Myanmar's pro-democracy icon Aung San Suu Kyi has been under attack around the world for her acquiescence in the persecution of Muslims in her country.
It is a little unfair. For, if not official state policy, the practice has been tacitly sanctioned for years and foreign governments and the world’s media have long ignored it.
The belated outrage over recent pogroms, the latest in Thandwe last month, have centred less on the inaction of President Thein Sein’s government and more on the lack of condemnation by Suu Kyi.
Last week Maung Zarni, a Myanmar academic at the London School of Economics, said: “It is Suu Kyi, not the ethnic cleansing itself, that the media finds worthy of a headline.”
Certainly, there have been lots of headlines that have battered her reputation by exposing her as a hardheaded politician focussed on one thing: the presidency of her country.
It is a goal that will be almost impossible for her to realise; but she will give it her best shot, even if that means pandering to the ultra-nationalist Buddhist majority.
For sure, the Lady’s not for turning on this, as she coldly demonstrated in her October 24 interview with the BBC’s Mishal Husain.
Repeatedly asked to condemn anti-Islamic sentiment and the wave of mob-led massacres of Muslims in Myanmar, she declined to do so.
It was not unexpected. As anyone who has visited Myanmar over the past 20 years knows, the country’s huge Buddhist majority hates its small Muslim community with a passion.
That hatred is now openly displayed by means of Nazi-inspired 969 signs on shops and restaurants to indicate Muslims are not welcome.
So Suu Kyi is not going to alienate her biggest vote bank by sympathising with a few Muslims no matter what atrocity befalls them.
The Lady is not stupid.
She is going to do what her fellow bigoted Buddhist compatriots do: stay quiet or dissemble, and in private cheer. As Thomas Fuller wrote in The New York Times on Saturday: “Hatred for Muslims and the fear of appearing sympathetic to them run so deeply in Myanmar that officials seem afraid even to console the victims’ families.”
Fuller’s report about the latest butchery includes an account of the hacking and burning to death of crippled and elderly Muslims.
Yet local officials and policemen, as well as politicians like Suu Kyi, decline to condemn the murderous perpetrators for fear of suggesting they are pro-Muslim.

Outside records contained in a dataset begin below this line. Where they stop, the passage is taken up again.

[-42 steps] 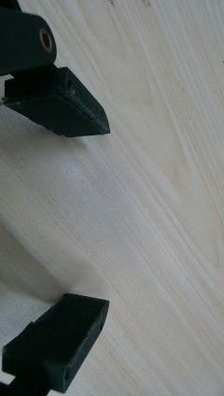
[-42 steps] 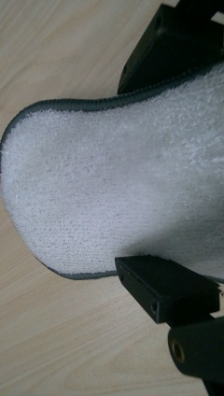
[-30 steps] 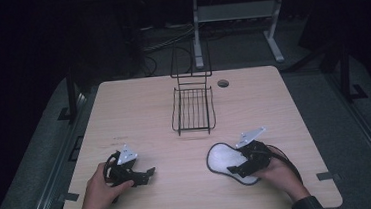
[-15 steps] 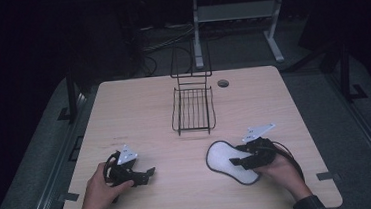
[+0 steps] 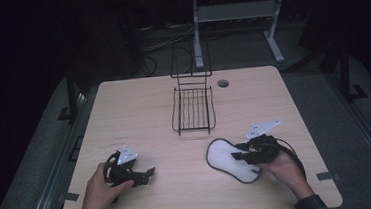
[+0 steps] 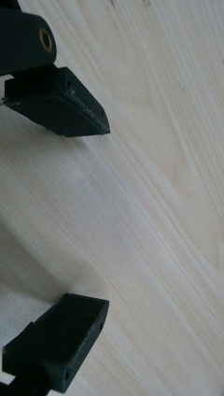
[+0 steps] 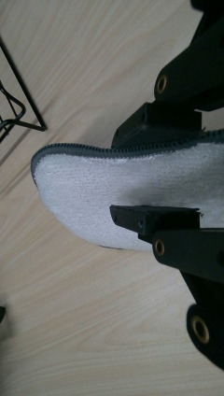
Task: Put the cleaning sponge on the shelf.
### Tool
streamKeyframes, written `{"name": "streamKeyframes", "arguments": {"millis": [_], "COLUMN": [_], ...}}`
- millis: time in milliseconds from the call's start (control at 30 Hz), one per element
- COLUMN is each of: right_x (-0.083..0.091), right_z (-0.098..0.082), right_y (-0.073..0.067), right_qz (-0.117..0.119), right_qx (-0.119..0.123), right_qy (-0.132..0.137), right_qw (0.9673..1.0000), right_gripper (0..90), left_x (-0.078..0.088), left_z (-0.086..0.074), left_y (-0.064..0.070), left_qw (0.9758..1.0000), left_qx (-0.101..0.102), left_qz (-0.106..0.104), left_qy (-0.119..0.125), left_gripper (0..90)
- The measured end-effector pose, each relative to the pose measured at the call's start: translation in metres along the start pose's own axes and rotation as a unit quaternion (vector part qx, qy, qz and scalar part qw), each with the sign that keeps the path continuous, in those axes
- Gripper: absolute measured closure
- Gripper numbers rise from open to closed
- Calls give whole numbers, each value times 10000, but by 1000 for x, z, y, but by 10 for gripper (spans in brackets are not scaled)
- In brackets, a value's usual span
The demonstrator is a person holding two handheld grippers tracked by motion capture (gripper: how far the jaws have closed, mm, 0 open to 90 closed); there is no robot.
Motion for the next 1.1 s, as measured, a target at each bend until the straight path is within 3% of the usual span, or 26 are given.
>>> {"name": "streamKeyframes", "arguments": {"millis": [200, 667, 900, 1100], "right_x": [7, 15, 16, 23], "right_z": [5, 12, 12, 17], "right_y": [1, -2, 0, 1], "right_qz": [119, 315, 403, 368], "right_qx": [-46, -71, -107, -132], "right_qy": [228, 302, 318, 533], "right_qw": [9997, 9990, 9986, 9978], "right_gripper": [705, 803, 815, 815], "left_x": [0, 0, 0, 0], "left_z": [0, 0, 0, 0], "left_y": [0, 0, 0, 0], "left_qw": [10000, 10000, 10000, 10000], "left_qx": [0, 0, 1, 2], "left_qz": [-1, -2, 0, 0], "left_qy": [2, 0, 1, 2], "left_gripper": [126, 126, 126, 126]}}
Point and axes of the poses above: each handheld gripper's, and its own axes: x roughly backward along the jaws, z roughly out of its top, y roughly to its right, the point moved 1 cm from there along -x, roughly forward along the jaws, and after that the axes turned 9 degrees about -x, right-handed, at the moved point
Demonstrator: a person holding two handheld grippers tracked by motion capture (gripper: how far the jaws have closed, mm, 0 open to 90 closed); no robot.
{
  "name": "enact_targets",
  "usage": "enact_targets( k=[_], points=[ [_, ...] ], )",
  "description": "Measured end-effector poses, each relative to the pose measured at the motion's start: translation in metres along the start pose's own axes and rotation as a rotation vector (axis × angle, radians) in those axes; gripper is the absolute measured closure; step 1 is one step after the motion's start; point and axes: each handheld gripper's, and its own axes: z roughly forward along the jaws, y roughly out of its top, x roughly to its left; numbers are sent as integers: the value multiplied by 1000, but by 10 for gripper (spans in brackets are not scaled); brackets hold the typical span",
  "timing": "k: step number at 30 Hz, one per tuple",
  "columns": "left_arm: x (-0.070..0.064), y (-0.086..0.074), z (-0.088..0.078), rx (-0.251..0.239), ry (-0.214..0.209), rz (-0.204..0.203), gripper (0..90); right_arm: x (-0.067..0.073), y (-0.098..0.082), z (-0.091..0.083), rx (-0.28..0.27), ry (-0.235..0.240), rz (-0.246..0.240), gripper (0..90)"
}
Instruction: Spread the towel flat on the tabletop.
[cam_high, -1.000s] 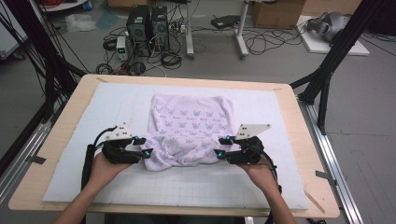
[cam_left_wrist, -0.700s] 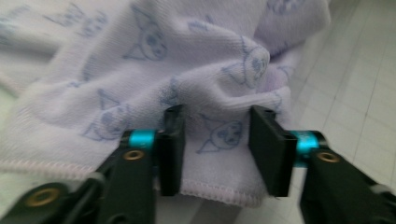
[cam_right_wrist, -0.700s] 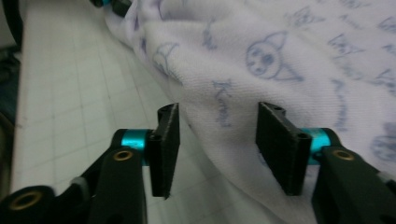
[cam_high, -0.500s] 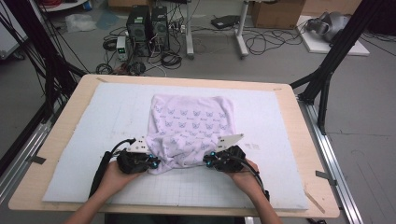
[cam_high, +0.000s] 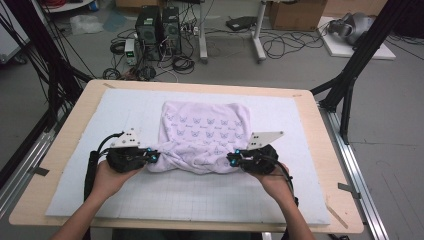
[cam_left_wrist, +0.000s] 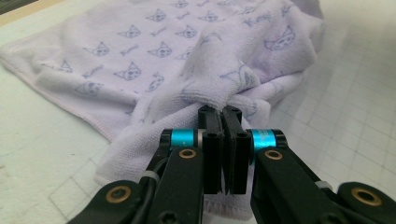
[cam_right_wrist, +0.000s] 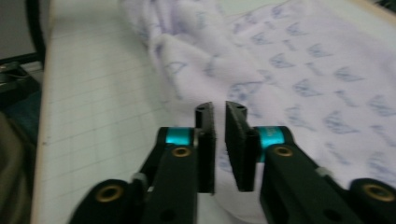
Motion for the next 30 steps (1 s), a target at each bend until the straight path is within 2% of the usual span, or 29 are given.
enact_targets(
  k=[1,3,4,5,8,9,12,16,17,19,20,21,23,24,27,30],
  points=[
    [2,-1,4,7,-1,-5,867,3,-1,6,7,11,-6,736],
    [4,-4,9,5,-8,-44,851,9,-5,18,19,16,-6,647],
    [4,-4,11,8,-9,-54,793,10,-7,24,20,19,0,599],
    [3,-4,11,12,-21,-59,696,12,-9,29,28,17,1,575],
    [-3,-6,11,8,-33,-53,524,15,-13,42,61,10,3,511],
    [-6,-8,12,23,-38,-40,485,15,-14,45,73,9,5,510],
    [-11,-16,20,68,-62,-35,446,17,-16,55,108,6,-5,505],
    [-21,-29,34,135,-84,-6,436,18,-16,62,139,-22,-33,578],
    [-23,-32,38,153,-86,6,439,17,-17,62,140,-28,-36,625],
    [-26,-33,41,163,-65,39,512,14,-17,62,144,-29,-40,724],
    [-25,-33,41,161,-69,49,565,13,-18,62,146,-19,-28,774],
    [-25,-32,41,164,-81,48,673,12,-19,62,156,-7,-25,825],
    [-23,-30,39,164,-85,60,814,12,-19,61,163,1,-34,859],
    [-23,-29,38,153,-82,58,848,13,-18,60,150,5,-43,865],
    [-20,-25,28,117,-75,47,857,13,-13,47,117,13,-49,870],
    [-14,-17,13,74,-63,40,860,10,-6,29,76,1,-47,872]
  ],
)
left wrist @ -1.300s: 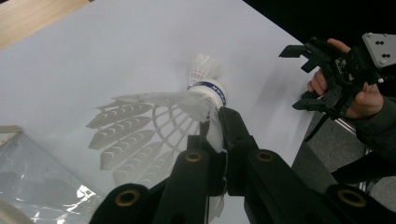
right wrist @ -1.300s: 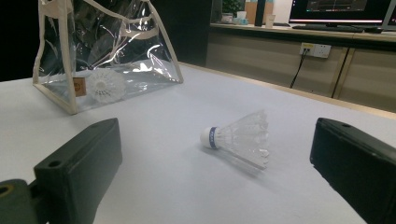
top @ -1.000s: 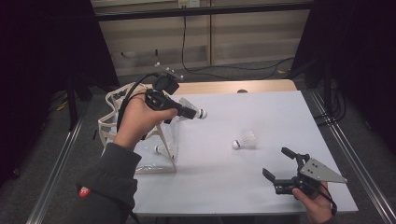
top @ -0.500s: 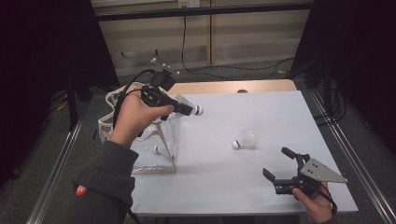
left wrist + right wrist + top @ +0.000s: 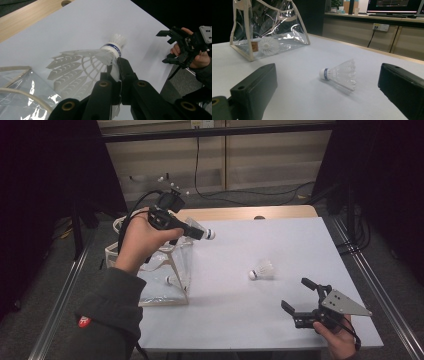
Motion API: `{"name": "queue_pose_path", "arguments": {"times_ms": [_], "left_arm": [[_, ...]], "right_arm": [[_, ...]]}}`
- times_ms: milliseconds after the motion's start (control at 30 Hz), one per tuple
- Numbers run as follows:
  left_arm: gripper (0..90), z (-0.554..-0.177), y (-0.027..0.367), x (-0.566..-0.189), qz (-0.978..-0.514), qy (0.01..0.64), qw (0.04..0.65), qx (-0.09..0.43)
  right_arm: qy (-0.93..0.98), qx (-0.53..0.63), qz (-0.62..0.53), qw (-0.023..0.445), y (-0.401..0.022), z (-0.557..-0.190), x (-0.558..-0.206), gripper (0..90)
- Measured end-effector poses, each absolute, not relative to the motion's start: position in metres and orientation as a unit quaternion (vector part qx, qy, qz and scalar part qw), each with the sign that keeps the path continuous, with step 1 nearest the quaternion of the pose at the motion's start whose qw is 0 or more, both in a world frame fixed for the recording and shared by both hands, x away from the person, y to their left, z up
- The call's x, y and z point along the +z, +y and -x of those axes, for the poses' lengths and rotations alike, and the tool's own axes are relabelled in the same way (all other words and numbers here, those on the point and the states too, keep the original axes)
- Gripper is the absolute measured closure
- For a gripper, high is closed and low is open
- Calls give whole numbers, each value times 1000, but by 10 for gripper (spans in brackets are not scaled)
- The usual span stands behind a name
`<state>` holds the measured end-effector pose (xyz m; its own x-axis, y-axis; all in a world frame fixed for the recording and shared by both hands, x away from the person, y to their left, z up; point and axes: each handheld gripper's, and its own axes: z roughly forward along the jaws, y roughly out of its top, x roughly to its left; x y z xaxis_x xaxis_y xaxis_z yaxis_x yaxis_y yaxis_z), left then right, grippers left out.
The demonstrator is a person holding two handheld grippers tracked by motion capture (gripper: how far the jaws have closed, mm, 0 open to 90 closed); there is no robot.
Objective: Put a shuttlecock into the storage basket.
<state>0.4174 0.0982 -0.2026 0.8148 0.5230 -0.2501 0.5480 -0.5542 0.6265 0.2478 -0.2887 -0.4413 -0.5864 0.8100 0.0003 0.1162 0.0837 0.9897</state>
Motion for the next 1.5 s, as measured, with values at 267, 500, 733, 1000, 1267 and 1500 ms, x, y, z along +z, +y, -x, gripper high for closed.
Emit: {"name": "queue_pose_path", "arguments": {"times_ms": [267, 500, 733, 1000, 1267, 1500], "left_arm": [[893, -420, 103, -200, -879, 311, 362, -14], [893, -423, 109, -197, -877, 317, 360, -10], [893, -425, 112, -193, -875, 321, 361, -5], [893, -426, 116, -190, -871, 329, 364, 0], [892, -429, 122, -188, -870, 333, 362, 5], [893, -430, 126, -185, -870, 336, 361, 12]], "right_arm": [[674, 582, -344, 297, -289, -247, -441, 22], [673, 583, -344, 298, -289, -248, -441, 22], [676, 583, -342, 296, -289, -248, -441, 22], [675, 582, -343, 297, -289, -248, -441, 22], [674, 582, -344, 296, -289, -247, -441, 22], [675, 582, -342, 298, -289, -248, -441, 22]]}}
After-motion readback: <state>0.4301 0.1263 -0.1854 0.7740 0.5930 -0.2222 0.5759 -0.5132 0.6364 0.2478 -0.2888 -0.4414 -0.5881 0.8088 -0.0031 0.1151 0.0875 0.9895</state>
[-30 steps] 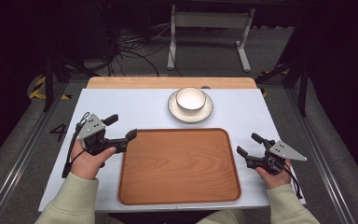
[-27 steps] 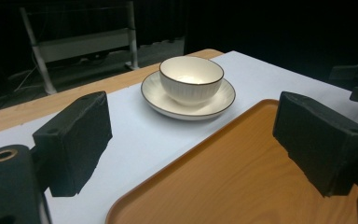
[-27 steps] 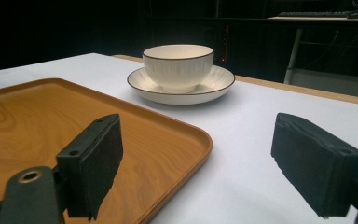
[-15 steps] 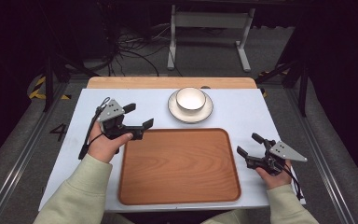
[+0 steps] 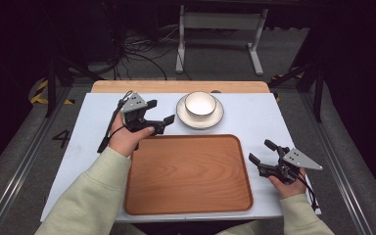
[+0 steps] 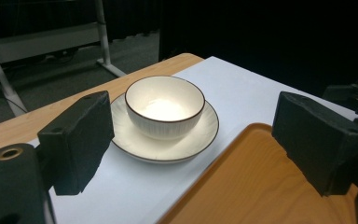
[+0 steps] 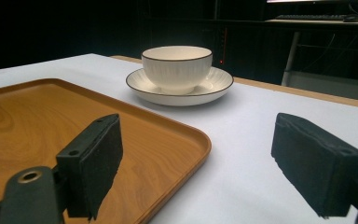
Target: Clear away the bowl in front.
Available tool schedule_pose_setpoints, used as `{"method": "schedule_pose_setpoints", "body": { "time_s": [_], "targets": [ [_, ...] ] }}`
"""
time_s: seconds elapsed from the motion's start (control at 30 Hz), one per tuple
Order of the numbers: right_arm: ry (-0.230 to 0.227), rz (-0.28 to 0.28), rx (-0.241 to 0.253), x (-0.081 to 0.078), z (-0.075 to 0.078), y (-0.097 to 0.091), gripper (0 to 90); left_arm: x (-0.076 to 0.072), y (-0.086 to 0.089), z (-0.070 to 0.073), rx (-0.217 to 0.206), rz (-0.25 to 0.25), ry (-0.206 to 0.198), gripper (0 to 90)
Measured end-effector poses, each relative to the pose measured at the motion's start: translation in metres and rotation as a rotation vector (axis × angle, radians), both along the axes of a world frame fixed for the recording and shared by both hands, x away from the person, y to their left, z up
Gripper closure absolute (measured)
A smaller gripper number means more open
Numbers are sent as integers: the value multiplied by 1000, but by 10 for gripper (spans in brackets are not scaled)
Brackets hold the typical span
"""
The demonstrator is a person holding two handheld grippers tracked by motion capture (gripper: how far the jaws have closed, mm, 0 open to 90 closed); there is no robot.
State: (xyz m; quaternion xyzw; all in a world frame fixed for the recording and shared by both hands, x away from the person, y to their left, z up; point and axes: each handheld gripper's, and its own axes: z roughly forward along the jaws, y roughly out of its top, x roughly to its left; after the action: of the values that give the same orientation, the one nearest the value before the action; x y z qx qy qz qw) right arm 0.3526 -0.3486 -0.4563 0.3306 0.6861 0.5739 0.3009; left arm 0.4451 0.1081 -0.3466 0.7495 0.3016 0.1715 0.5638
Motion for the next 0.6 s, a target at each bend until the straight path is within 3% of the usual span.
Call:
{"method": "schedule_pose_setpoints", "body": {
  "time_s": [0.13,0.43,0.6],
  "targets": [
    [1,2,-3,0,0,0,172,9,-8,3,7,0,-19,142],
    [2,5,3,1,0,-1,180,24,-24,1,-27,-10,-3,147],
    [4,7,-5,1,0,0,181,32,-35,2,-2,13,-10,147]
  ]
}}
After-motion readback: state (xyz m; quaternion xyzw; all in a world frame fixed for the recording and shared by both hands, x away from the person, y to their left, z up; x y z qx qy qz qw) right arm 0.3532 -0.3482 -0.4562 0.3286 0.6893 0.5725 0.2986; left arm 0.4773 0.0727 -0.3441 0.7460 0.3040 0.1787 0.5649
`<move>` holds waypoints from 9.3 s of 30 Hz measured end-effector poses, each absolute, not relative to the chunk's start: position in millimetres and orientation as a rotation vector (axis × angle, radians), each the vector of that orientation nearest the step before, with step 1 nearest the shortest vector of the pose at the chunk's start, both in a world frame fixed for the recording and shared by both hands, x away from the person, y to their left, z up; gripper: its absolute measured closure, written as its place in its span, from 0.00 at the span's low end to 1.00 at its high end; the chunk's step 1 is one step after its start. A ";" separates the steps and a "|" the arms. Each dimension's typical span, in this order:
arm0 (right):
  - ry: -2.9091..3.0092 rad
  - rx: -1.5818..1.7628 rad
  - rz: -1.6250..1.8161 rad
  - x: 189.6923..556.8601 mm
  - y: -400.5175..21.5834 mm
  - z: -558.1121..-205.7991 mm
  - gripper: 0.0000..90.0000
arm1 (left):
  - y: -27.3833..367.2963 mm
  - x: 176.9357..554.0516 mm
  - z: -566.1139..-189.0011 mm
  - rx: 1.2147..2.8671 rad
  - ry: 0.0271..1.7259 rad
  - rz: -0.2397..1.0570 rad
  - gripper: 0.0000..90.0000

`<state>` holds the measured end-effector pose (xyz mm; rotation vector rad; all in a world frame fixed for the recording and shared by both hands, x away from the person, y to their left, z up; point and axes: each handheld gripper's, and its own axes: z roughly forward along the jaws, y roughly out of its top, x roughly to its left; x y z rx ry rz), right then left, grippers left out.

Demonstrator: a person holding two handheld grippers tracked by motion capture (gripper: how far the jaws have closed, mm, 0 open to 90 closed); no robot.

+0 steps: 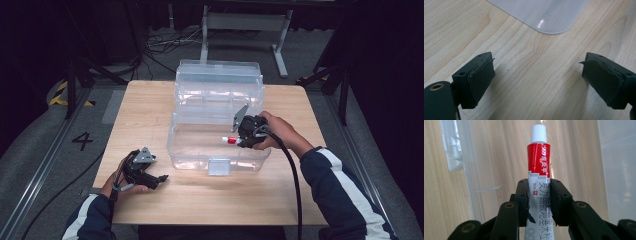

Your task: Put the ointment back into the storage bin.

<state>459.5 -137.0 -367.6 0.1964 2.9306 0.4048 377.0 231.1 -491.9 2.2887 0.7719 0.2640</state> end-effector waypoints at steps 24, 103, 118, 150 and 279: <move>3.038 0.201 0.295 469.5 -135.4 -394.8 0.78 | 231.1 376.9 -492.0 2.287 0.773 0.262 0.12; 2.631 0.384 1.005 422.2 -240.6 -352.7 0.58 | 224.1 371.4 -478.8 2.327 0.785 0.291 0.22; 2.427 0.447 1.144 423.9 -251.0 -340.7 0.50 | 220.4 343.7 -426.3 2.169 0.703 0.440 0.23; 2.326 0.487 1.132 473.4 -226.2 -306.2 0.44 | 174.7 352.0 -394.2 2.207 0.528 0.459 0.35; 2.539 0.275 0.811 487.8 -169.1 -303.0 0.91 | 103.5 410.7 -420.6 2.389 0.562 0.345 0.66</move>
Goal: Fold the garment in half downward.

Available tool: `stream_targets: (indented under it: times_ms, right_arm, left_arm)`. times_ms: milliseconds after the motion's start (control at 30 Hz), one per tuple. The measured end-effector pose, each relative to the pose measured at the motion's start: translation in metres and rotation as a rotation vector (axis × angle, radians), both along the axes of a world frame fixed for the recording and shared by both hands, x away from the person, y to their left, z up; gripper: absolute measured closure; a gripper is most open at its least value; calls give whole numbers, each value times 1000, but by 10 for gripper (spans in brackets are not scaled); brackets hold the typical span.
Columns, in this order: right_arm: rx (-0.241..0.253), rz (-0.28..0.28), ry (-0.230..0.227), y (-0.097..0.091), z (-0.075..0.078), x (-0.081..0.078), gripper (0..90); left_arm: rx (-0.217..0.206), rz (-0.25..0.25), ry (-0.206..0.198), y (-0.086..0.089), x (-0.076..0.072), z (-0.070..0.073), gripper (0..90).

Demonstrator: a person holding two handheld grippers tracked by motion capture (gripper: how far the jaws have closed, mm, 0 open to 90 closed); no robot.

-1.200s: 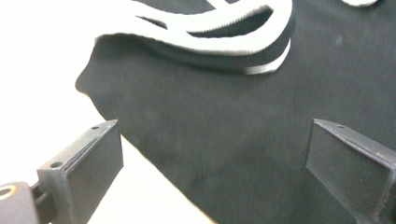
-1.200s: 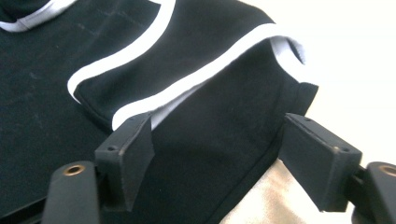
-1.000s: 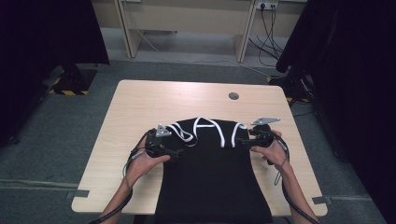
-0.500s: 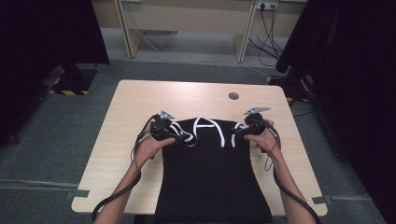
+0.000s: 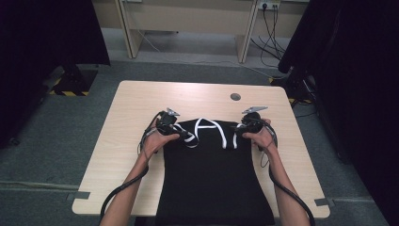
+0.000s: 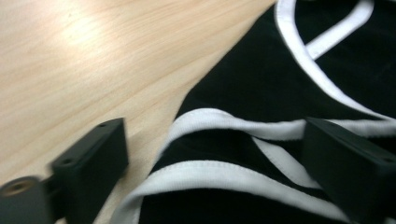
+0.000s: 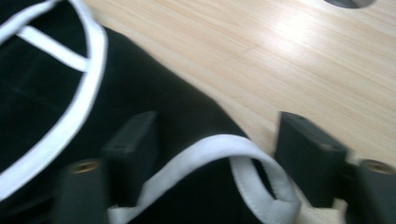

In his story, headlined ‘Horrendous killings, without an uproar’, Fuller noted: “In Myanmar today, deploring the fatal stabbing of a 94-year-old woman is considered taking sides.”
His report does lend credence to Maung Zarni’s point by focussing on the lack of outrage rather than the institutionalised ethnic genocide itself.
Most Western press do the same, especially after Suu Kyi’s evasive answers to Mishal Husain, which, said David Blair, in the UK’s Daily Telegraph, “sent a shiver down my spine.”
Blair was particularly shocked when Suu Kyi claimed that Buddhists suffer as much from the fear of violence as Muslims. She was lying.
Recent anti-Muslim pogroms have occurred in 11 towns across Myanmar, causing more than 100 deaths, displacing 12,000 people and destroying 1,300 homes and 32 mosques.
Nothing remotely comparable has happened to the Buddhist community.
When Mishal Husain asked her: “Do you condemn the anti-Muslim violence?” Suu Kyi replied: “I condemn any movement that is based on hatred and extremism.”
As Blair aptly said: “How could a winner of the Nobel Peace Prize fail to answer that question with a simple ‘Yes’?”
Well, Suu Kyi could and she will continue to do so because she wants to be president.
But others, especially in this region, can act by not visiting Myanmar till this carnage ends.
Or if a visit must be made, take a big black marker pen and daub a swastika over those foul 969 stickers. But it’ll take courage.